Dans un arrêt rendu le 9 avril 2026 (n°25-11.570), la Cour de cassation apporte une précision importante sur la prescription de l’action en contestation de la rupture du contrat de travail en cas d’annulation d’une transaction portant sur la rupture de ce même contrat.
A la suite du licenciement pour faute grave d’une salariée le 13 février 2018, une transaction a été signée entre cette dernière et son employeur le 5 mars 2018.
Le 26 avril 2019, la salariée a saisi la juridiction prud’homale pour contester la validité de cette transaction et obtenir diverses sommes au titre de la rupture de son contrat de travail.
En première instance, comme en appel, l’employeur a invoqué la prescription de l’action de la salariée, qui, selon l’article L.1471-1 du Code du travail, se prescrit par 12 mois à compter de la notification de la rupture.
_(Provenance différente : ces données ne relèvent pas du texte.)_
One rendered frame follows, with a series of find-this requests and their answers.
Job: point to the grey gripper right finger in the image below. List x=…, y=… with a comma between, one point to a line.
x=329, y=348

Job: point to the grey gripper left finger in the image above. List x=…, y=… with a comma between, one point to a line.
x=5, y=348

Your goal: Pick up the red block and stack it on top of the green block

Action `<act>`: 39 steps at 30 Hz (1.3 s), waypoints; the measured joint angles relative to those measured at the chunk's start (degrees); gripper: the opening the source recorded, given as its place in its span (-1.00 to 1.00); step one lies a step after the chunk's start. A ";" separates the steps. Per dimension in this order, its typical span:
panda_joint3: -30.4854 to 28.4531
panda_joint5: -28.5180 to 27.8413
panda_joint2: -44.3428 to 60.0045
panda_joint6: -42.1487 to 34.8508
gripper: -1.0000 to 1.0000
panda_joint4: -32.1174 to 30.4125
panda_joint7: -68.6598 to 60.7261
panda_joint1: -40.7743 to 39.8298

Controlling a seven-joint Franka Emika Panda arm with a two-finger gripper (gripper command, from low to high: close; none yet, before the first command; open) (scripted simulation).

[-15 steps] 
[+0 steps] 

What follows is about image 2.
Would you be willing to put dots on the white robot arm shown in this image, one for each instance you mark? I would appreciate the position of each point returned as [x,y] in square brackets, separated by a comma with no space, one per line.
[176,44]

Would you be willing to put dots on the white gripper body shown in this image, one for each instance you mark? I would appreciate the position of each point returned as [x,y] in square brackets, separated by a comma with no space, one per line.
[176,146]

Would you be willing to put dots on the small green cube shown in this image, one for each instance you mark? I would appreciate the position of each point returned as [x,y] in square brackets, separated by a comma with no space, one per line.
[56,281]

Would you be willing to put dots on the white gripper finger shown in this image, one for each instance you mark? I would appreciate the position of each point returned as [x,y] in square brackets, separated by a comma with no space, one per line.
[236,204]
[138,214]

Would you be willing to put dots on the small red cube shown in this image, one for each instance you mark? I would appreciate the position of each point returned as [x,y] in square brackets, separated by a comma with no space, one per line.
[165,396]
Au soutien de son argumentaire, l’employeur faisait notamment valoir que la seule signature d’une transaction portant sur le licenciement n’était pas de nature à suspendre ce délai, dès lors que le salarié pouvait, dans une même instance, contester la validité de la transaction et demander des indemnités de rupture au titre de son licenciement.
La Haute juridiction censure ce raisonnement et juge l’action de la salariée recevable, au visa des articles 2052 et 2234 du Code civil.
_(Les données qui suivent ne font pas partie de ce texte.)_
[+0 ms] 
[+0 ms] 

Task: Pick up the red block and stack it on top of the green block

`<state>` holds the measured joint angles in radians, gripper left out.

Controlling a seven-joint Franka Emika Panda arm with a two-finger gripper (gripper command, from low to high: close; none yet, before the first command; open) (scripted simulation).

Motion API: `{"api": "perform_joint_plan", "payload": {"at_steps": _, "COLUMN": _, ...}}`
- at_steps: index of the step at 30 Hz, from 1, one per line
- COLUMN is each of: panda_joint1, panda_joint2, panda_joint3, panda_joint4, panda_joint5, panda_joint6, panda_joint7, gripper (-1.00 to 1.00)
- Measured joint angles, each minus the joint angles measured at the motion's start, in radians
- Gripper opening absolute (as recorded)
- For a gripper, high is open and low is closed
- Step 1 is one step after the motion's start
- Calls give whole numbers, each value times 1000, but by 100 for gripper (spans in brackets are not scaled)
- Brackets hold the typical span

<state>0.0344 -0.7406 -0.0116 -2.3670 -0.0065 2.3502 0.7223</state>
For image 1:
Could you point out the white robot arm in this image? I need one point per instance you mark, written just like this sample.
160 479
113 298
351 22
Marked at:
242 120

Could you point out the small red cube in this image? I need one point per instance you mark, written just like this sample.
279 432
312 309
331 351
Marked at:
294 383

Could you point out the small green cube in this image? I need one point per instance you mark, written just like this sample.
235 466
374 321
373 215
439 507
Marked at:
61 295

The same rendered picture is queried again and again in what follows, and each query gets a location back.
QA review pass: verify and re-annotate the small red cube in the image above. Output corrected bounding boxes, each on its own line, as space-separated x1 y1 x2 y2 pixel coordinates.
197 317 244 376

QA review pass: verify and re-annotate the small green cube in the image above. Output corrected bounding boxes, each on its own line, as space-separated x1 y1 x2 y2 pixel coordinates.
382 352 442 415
Selon la Cour de cassation, la prescription de l’action de la salariée a été suspendue à compter de la date de signature de la transaction, soit le 5 mars 2018.
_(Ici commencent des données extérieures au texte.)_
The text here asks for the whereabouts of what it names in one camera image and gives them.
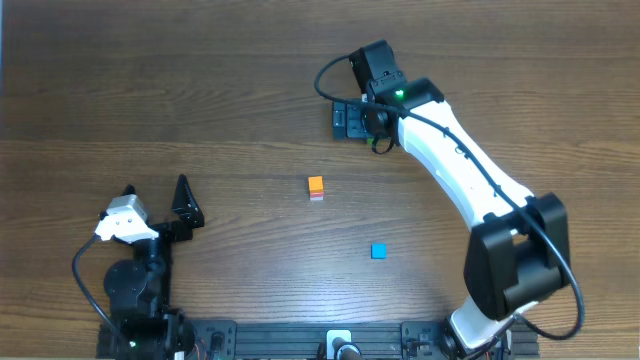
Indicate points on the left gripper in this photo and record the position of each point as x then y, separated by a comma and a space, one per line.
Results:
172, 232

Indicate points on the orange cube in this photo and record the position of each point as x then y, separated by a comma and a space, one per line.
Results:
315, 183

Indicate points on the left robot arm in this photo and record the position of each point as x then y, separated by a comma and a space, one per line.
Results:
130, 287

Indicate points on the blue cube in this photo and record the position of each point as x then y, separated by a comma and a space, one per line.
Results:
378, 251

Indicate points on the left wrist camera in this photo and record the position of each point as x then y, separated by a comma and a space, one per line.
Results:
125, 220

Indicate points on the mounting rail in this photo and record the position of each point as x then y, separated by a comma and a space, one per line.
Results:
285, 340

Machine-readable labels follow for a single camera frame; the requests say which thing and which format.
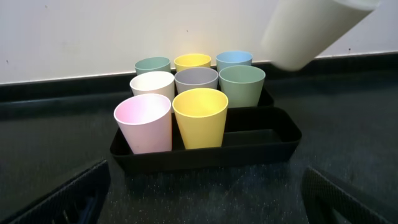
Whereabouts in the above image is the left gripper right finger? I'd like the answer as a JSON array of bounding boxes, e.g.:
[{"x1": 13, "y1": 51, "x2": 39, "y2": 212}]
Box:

Elle précise que le délai de prescription n’a recommencé à courir qu’à compter du prononcé judiciaire de la nullité de l’accord transactionnelle, de sorte que l’action introduite le 26 avril 2019 pour contester son licenciement n’était pas prescrite.
Ainsi, l’annulation d’une transaction rouvre le délai de contestation du licenciement au jour de l’annulation de celle-ci.